Chris Corrigan, over at Parking Lot , is beginning a year-long inquiry into how hosts (group facilitators) can be forces of conscious evolution.
Nice term … conscious evolution.
From his post:
Conscious evolution is as simple as having the experience of becoming “bigger” in terms of consciousness of forces and systems and the impact we can have on those forces and systems.
I have my criticisms of how people approach change in organisations. Corrigan's work will be important in establishing an optimism in the way in which individuals, groups and organisations can deal with discontinuous change.
The leaf-in-the-wind-like position groups and organisations find themselves in reminds me of a Hasidic motif: A traveler loses his way in a forest: it is dark and he's afraid. Danger lurks behind ever tree. A storm shatters the silence. The fool looks at the lightning, the wise man at the road that lies – illuminated – before him.

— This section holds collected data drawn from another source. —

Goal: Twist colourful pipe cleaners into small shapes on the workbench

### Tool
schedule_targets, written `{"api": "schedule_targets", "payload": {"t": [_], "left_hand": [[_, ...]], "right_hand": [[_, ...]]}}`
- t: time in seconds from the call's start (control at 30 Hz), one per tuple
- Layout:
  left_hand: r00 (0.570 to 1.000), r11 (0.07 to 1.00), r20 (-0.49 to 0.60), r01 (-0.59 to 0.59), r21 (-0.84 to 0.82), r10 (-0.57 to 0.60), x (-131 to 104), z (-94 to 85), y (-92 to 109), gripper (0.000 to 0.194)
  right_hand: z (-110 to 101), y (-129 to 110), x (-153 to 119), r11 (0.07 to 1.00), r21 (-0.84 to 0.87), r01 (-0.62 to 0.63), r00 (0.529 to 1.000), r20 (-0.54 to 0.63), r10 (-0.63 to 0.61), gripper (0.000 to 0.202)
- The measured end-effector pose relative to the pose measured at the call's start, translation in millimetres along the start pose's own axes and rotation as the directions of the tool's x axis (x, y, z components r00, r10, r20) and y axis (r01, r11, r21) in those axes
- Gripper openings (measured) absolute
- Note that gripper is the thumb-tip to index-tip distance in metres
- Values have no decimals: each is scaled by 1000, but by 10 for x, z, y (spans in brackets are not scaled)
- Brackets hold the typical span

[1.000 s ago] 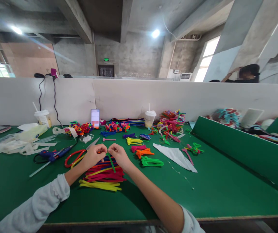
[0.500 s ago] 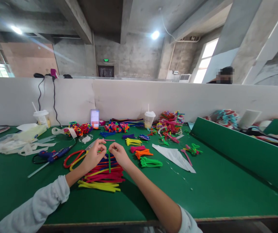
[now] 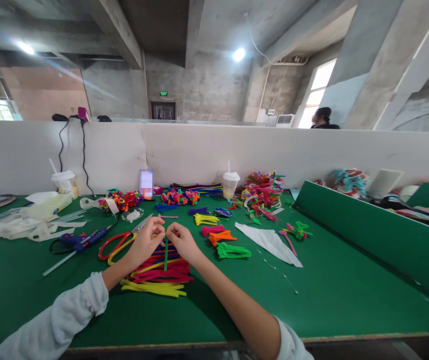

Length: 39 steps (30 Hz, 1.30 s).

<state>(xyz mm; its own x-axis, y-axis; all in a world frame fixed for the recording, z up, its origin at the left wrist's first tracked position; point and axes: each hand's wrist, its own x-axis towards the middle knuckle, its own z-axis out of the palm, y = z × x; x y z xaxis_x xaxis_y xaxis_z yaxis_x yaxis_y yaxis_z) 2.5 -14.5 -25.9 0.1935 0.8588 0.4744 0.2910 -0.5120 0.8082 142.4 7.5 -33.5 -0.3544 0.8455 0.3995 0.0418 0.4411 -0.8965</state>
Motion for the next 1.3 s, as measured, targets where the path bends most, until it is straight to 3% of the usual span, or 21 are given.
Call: {"api": "schedule_targets", "payload": {"t": [0.2,0.33,0.43,0.57,0.7,0.9,1.1,1.2,1.3], "left_hand": [[1000,1000,5,8,2,-8,5,-10,11,17],[997,1000,-72,25,-7,-25,23,-27,56,12],[988,1000,-156,21,-15,-23,35,-47,82,10],[985,999,-169,25,-34,-31,40,-68,120,13],[982,995,-176,46,-87,-61,45,-64,131,18],[971,979,-189,111,-173,-143,77,-81,43,20],[953,963,-241,124,-238,-183,91,-156,3,19],[963,970,-210,124,-208,-168,63,-148,14,20],[983,991,-148,92,-93,-106,21,-126,34,18]], "right_hand": [[6,-3,1,999,-6,-41,999,-13,41,25],[10,-45,2,999,-25,-32,999,-35,31,30],[20,-76,-8,997,-64,-43,998,39,46,28],[24,-91,-25,991,-127,-42,996,73,52,23],[4,-99,-29,963,-266,35,999,33,-27,18],[-60,-90,-24,861,-480,168,986,65,-156,17],[-181,-74,19,863,-482,151,986,10,-167,17],[-307,-118,35,872,-468,140,989,32,-142,16],[-549,-166,13,818,-559,135,989,30,-143,12]]}}
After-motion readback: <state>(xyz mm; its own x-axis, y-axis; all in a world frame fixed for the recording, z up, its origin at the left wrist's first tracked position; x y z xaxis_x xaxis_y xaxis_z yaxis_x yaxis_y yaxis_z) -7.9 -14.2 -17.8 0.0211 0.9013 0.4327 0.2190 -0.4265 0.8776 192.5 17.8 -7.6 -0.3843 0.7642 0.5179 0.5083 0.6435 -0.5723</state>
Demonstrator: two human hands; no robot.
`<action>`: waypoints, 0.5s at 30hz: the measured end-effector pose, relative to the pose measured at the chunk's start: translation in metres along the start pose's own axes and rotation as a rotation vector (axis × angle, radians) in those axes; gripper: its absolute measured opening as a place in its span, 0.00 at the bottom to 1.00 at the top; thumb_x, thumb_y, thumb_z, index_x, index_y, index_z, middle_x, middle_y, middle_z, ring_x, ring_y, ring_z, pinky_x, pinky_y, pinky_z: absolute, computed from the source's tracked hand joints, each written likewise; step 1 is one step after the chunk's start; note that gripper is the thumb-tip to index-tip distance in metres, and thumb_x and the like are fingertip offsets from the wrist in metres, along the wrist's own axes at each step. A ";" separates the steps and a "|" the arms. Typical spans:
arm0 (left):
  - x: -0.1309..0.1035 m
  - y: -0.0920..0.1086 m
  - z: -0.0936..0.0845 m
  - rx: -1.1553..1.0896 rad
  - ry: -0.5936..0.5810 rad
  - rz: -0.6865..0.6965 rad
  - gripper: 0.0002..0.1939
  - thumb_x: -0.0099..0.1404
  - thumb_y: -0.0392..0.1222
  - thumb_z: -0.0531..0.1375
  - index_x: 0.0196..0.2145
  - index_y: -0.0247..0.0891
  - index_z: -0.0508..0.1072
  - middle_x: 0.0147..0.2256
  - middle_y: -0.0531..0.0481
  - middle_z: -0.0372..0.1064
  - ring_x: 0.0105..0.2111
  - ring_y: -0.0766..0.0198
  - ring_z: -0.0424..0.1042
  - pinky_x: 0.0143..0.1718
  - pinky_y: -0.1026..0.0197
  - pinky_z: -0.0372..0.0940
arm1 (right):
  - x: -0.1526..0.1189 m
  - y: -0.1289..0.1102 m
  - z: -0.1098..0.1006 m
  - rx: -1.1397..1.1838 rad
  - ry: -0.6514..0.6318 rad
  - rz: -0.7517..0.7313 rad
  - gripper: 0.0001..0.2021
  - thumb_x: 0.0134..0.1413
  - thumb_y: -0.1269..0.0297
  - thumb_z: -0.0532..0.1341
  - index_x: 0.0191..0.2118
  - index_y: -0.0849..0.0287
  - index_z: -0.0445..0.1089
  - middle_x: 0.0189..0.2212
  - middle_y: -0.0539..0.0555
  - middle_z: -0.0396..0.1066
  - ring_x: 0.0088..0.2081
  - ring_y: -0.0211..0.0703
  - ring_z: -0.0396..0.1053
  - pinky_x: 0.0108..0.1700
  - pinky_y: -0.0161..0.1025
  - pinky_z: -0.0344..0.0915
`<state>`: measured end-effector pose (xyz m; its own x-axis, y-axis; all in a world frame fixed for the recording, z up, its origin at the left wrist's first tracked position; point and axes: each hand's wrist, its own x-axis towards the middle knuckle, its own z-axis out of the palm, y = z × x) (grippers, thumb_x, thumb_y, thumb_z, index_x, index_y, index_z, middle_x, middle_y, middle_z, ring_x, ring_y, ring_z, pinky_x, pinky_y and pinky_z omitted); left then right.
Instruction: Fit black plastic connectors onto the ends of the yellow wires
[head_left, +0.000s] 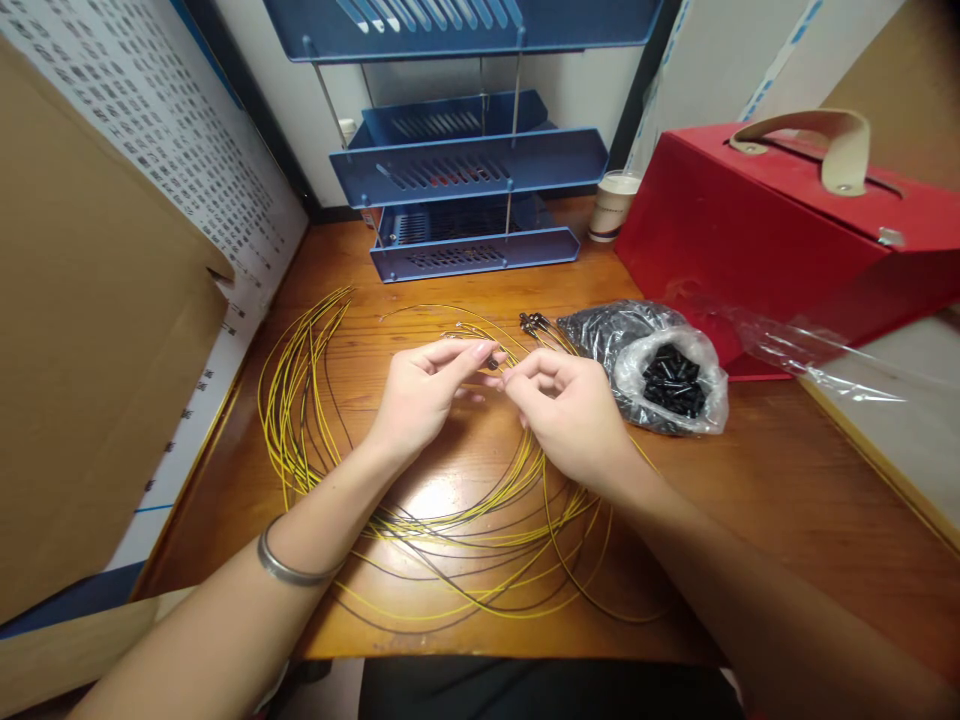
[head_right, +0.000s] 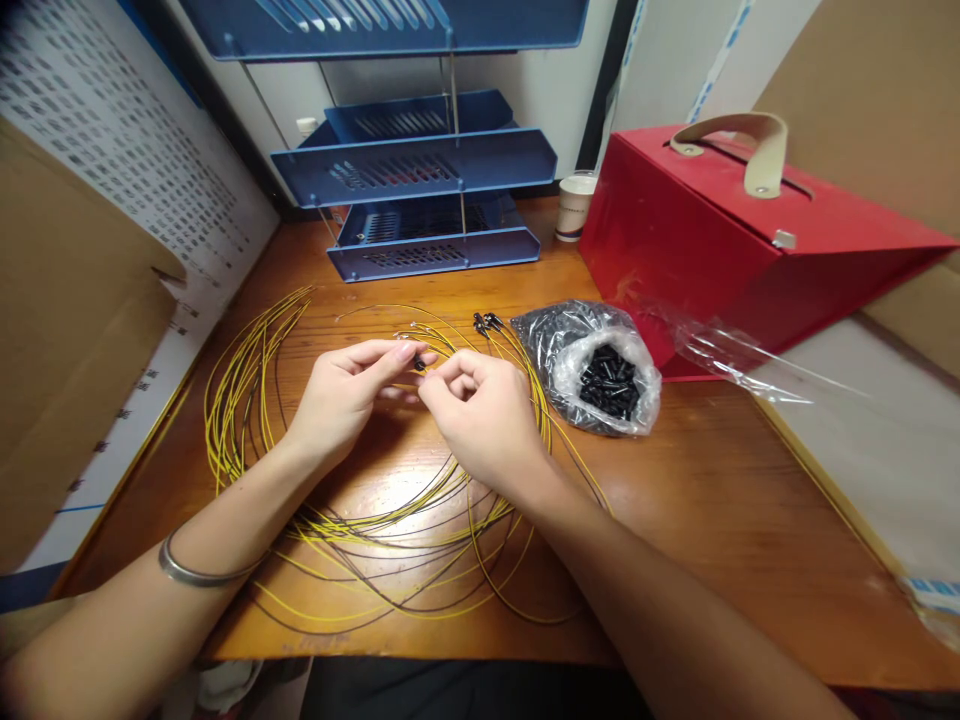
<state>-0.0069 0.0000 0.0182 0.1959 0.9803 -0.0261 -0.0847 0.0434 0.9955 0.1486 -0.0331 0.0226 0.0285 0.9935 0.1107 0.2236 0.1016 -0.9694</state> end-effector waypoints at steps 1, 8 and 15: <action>0.000 0.000 0.001 0.009 0.006 0.007 0.19 0.58 0.55 0.70 0.38 0.36 0.83 0.41 0.42 0.81 0.35 0.58 0.81 0.32 0.62 0.74 | 0.000 0.000 0.000 -0.006 0.006 0.000 0.08 0.51 0.65 0.60 0.24 0.58 0.69 0.14 0.44 0.59 0.18 0.32 0.54 0.22 0.35 0.51; -0.002 0.001 0.003 0.094 0.048 0.073 0.18 0.58 0.55 0.70 0.36 0.37 0.84 0.37 0.44 0.82 0.39 0.56 0.80 0.36 0.61 0.75 | 0.001 0.002 0.000 -0.015 0.006 -0.023 0.09 0.56 0.61 0.62 0.29 0.59 0.76 0.25 0.51 0.73 0.24 0.37 0.66 0.29 0.37 0.61; -0.002 -0.002 0.002 0.023 0.054 0.050 0.18 0.58 0.53 0.71 0.38 0.37 0.85 0.42 0.43 0.81 0.46 0.51 0.79 0.46 0.54 0.76 | 0.004 -0.001 -0.001 0.044 -0.032 0.080 0.11 0.59 0.60 0.63 0.32 0.62 0.80 0.18 0.50 0.71 0.21 0.36 0.66 0.26 0.36 0.62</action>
<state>-0.0053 -0.0023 0.0169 0.1387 0.9901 0.0196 -0.0702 -0.0099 0.9975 0.1491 -0.0292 0.0246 0.0132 0.9996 0.0262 0.1788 0.0234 -0.9836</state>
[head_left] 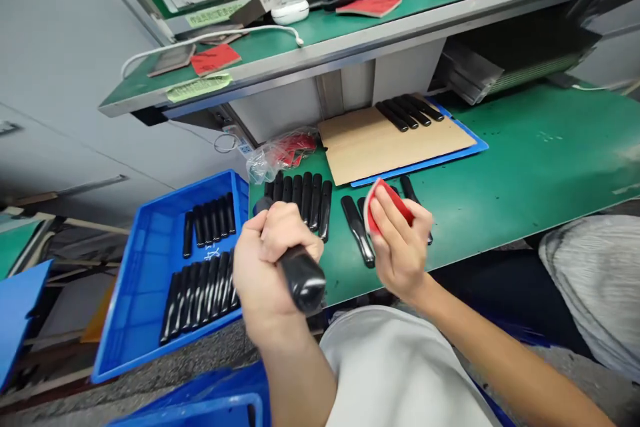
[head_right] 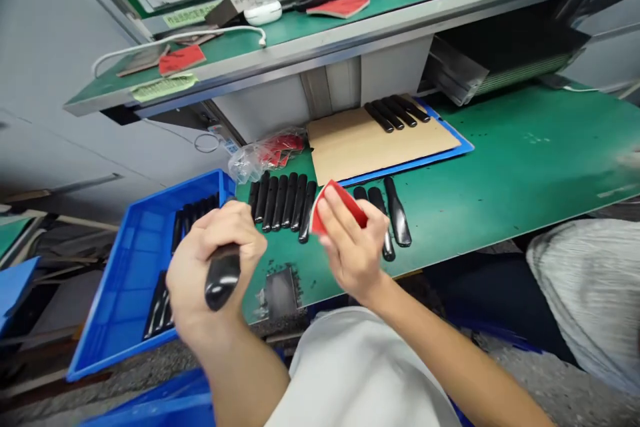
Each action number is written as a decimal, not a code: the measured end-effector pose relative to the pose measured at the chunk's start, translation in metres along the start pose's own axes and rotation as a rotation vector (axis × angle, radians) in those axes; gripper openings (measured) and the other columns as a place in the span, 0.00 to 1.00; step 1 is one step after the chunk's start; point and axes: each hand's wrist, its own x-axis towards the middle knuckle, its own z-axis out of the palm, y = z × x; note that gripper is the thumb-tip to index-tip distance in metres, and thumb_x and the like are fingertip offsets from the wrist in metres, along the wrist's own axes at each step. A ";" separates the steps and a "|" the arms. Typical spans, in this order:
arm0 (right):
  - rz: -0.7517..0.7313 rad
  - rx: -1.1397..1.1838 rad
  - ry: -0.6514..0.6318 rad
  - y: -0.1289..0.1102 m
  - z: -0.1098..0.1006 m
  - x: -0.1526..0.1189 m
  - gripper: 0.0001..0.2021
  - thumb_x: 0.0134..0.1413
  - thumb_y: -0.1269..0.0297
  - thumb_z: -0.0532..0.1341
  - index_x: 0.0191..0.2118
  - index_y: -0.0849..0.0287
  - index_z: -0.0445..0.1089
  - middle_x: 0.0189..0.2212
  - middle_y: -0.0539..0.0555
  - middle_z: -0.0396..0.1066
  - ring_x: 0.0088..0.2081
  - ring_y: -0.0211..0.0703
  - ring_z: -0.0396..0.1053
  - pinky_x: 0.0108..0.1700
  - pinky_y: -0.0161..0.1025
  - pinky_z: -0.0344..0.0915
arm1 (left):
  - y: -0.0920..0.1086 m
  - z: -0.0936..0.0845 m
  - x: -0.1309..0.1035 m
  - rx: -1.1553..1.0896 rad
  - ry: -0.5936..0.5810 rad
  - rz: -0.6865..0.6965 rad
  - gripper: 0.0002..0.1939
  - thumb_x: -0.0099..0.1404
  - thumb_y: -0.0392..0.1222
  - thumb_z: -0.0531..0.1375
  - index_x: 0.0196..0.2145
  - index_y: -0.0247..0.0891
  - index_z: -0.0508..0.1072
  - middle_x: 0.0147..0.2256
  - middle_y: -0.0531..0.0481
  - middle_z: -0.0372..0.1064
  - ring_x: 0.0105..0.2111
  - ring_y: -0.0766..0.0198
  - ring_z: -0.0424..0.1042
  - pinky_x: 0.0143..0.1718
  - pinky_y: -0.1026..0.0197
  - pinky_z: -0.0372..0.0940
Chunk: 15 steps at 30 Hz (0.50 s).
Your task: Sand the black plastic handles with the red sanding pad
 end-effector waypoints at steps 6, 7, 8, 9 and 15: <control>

As organisations deal with the "forces and sytems" they partake in, facilitators need to keep their heads up, to see what the lightning illuminates. It is an approach profoundly informed by invitational theory where optimism and intentionality are core to the process.
Instead of being reactive, the concept of conscious evolution opens up opportunites for organisations to an intentional step in creating their future. The concept of "change" is no longer useful – it is a term that does not speak of the opportunity lying ahead of us.
Stay ontop of what is happening in Corrigan's work at CoHo .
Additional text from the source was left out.